**Your instructions**:
The response must contain every line below in which "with" appears.

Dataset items
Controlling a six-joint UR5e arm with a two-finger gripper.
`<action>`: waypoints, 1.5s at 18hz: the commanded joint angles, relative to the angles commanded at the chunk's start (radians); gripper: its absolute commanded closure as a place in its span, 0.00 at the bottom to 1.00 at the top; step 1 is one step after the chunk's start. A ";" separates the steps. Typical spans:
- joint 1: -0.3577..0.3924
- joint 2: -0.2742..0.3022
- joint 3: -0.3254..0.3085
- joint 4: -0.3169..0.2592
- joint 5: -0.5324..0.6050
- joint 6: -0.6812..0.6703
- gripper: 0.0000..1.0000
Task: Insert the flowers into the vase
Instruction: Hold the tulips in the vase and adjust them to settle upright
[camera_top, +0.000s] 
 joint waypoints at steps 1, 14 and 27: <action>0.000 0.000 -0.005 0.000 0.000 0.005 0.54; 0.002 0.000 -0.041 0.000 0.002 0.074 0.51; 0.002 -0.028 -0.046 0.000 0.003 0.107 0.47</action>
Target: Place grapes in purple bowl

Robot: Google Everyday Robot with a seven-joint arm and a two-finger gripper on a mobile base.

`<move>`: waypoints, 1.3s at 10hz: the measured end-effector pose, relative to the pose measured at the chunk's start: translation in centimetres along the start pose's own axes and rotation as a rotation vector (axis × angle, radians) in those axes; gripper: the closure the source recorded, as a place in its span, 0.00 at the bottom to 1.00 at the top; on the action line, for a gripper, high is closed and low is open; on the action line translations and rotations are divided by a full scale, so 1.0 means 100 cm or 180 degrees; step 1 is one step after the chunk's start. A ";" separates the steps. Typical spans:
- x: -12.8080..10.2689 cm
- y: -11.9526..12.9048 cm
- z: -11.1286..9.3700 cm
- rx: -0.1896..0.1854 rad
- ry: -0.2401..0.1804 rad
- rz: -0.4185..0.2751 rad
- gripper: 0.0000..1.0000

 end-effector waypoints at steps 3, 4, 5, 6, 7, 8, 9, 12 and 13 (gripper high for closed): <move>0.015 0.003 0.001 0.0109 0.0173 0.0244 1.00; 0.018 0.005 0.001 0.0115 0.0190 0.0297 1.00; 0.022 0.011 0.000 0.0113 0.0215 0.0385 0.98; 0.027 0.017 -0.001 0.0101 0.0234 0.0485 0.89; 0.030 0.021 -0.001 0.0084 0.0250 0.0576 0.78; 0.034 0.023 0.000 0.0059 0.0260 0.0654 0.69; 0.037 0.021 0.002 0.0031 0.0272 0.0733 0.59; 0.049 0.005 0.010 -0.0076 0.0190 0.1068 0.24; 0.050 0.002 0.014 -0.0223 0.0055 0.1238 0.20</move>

**Task solution**:
Controlling a six-joint UR5e arm with a two-finger gripper.
Robot: Google Everyday Robot with a seven-joint arm and a two-finger gripper on a mobile base.

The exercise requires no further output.